§ **TRY IT**
Only one stretch of the data below should be repeated: the lines from the line containing "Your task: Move" through the line containing "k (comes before", inclusive, exactly as they are.

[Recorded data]
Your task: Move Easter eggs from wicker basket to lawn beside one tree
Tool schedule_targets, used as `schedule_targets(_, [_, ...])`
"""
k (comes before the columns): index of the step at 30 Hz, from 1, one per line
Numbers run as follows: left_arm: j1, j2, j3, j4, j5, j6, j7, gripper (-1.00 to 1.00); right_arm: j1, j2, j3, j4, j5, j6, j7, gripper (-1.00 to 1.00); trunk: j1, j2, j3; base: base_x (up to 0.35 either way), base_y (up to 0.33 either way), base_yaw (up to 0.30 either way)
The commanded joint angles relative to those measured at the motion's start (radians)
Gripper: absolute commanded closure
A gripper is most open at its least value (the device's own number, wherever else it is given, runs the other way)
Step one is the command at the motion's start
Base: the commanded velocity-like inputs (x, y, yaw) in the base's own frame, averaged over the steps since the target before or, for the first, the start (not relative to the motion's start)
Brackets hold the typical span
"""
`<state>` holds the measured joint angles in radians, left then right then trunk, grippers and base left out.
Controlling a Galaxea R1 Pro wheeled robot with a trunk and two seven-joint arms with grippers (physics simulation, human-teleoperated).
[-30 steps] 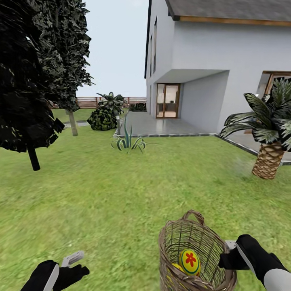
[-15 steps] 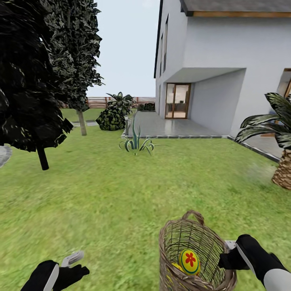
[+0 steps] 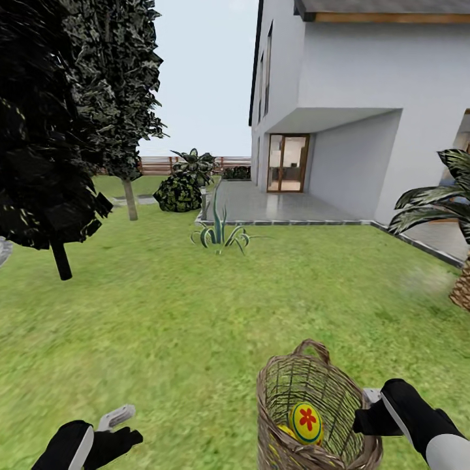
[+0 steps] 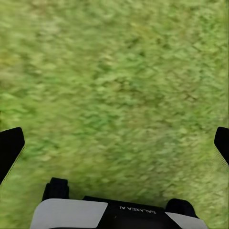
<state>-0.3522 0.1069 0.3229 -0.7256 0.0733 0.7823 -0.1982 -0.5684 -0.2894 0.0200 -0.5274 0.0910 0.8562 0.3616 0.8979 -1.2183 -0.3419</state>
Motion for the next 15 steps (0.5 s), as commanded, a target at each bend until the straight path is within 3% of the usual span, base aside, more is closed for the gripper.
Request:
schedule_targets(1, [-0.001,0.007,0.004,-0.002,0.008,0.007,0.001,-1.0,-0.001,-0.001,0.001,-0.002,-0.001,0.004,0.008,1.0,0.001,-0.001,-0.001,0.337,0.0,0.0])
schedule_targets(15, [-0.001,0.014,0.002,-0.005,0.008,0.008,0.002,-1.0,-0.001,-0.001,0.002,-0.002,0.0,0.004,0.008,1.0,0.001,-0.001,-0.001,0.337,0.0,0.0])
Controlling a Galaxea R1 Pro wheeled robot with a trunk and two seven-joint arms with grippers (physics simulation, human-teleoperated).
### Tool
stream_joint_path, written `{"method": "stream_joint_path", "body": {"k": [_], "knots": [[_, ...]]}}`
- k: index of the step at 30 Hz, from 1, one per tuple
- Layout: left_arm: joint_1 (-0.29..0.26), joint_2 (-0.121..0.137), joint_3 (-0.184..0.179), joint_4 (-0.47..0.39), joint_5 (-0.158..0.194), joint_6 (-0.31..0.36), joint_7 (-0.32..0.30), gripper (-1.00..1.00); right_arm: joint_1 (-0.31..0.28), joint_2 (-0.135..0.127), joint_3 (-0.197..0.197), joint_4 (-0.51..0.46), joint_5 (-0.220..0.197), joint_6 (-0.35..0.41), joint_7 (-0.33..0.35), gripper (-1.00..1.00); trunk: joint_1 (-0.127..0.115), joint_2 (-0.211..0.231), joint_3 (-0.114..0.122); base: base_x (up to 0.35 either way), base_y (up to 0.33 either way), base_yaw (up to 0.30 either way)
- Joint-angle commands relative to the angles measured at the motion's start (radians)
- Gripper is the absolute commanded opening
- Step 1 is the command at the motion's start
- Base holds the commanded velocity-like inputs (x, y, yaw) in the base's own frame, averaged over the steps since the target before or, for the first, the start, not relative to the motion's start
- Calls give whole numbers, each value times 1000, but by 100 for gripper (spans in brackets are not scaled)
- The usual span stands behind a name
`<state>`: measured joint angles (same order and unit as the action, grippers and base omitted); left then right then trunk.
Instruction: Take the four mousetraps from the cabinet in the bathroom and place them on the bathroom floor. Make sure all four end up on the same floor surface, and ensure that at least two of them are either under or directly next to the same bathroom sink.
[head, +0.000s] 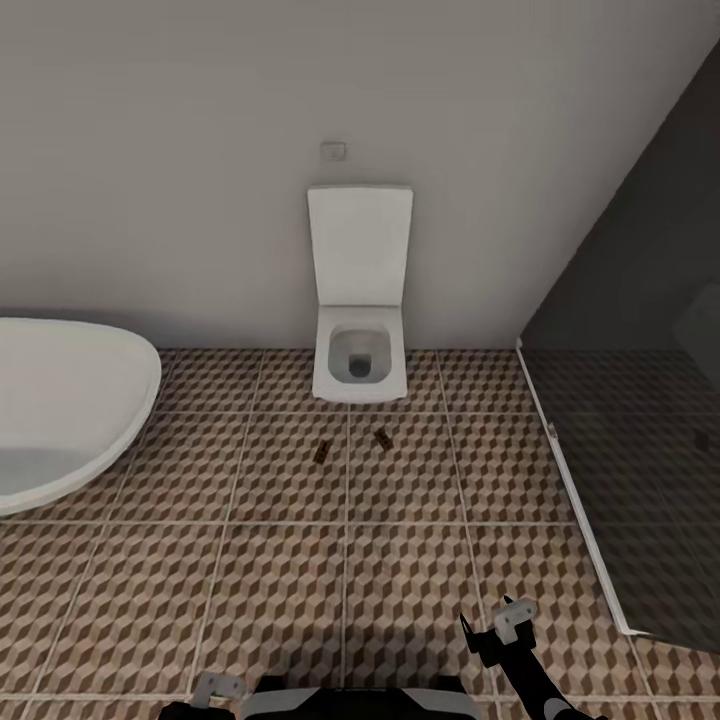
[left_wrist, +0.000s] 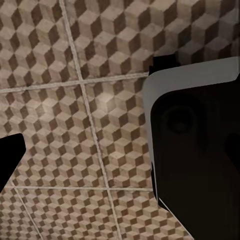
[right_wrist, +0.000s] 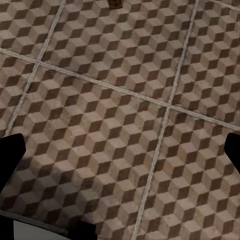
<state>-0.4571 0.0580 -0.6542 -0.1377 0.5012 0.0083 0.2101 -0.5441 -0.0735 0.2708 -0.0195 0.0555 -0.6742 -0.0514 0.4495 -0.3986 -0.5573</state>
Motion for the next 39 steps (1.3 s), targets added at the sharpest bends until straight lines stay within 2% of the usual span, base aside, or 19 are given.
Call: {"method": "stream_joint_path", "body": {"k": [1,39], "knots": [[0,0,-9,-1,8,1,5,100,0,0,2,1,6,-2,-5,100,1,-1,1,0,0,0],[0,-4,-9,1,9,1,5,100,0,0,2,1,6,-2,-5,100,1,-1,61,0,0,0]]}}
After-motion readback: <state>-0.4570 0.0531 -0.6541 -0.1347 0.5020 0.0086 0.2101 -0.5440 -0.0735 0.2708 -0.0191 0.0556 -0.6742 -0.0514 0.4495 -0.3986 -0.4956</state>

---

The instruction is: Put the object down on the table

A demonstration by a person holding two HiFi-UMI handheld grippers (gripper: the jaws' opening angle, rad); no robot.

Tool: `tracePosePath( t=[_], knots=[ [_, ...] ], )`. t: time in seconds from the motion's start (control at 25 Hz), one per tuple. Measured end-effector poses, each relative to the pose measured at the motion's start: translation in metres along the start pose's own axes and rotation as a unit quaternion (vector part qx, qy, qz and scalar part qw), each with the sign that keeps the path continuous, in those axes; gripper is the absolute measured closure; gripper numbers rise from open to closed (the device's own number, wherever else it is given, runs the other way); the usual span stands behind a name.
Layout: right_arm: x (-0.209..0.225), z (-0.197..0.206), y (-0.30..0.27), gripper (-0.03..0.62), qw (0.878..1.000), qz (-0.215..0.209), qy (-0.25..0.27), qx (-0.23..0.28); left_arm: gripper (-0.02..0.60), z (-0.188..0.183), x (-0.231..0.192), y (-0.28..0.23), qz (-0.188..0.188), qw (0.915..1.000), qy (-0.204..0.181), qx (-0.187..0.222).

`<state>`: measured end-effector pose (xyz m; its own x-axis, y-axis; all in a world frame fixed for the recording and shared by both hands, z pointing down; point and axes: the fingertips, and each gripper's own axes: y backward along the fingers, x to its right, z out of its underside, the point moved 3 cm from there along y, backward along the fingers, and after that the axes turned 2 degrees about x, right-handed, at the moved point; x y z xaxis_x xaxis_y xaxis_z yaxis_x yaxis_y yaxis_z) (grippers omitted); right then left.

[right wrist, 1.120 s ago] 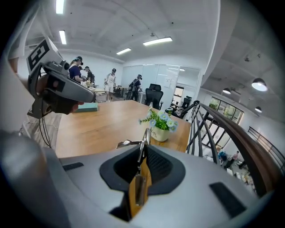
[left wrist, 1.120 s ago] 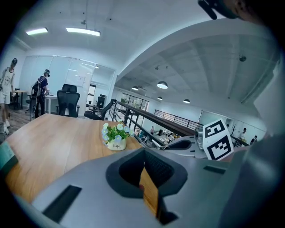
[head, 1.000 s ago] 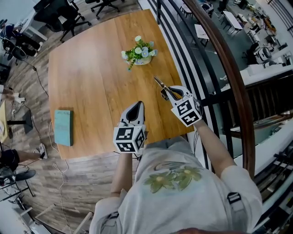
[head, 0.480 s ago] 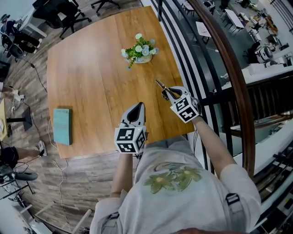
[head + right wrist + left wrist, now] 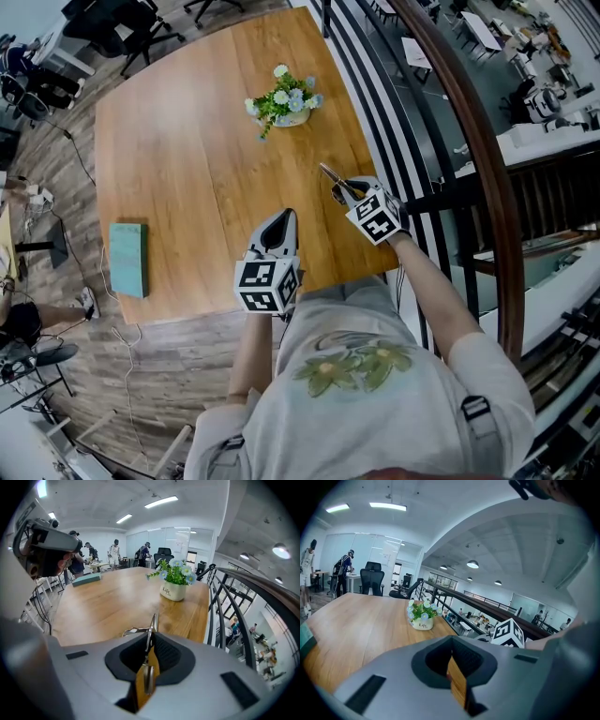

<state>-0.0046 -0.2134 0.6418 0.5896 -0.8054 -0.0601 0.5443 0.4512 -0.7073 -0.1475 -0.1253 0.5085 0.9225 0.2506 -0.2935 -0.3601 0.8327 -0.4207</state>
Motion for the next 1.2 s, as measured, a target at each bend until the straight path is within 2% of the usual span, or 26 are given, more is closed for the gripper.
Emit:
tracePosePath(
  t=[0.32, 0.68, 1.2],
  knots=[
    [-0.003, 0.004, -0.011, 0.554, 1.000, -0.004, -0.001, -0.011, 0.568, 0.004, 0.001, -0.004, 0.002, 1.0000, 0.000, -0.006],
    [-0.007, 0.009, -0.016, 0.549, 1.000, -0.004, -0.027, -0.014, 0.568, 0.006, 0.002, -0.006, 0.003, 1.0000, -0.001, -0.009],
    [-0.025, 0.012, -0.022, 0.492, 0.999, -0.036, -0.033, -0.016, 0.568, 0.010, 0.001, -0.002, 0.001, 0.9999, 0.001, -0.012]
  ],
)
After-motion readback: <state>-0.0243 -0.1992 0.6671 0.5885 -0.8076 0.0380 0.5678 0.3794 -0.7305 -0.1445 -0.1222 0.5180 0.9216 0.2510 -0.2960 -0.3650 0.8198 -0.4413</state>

§ **SOLUTION FOR THIS PROBLEM**
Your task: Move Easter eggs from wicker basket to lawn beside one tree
Tool schedule_targets, used as `schedule_targets(_, [_, ...])`
"""
k (comes before the columns): index of the step at 30 Hz, from 1, one per line

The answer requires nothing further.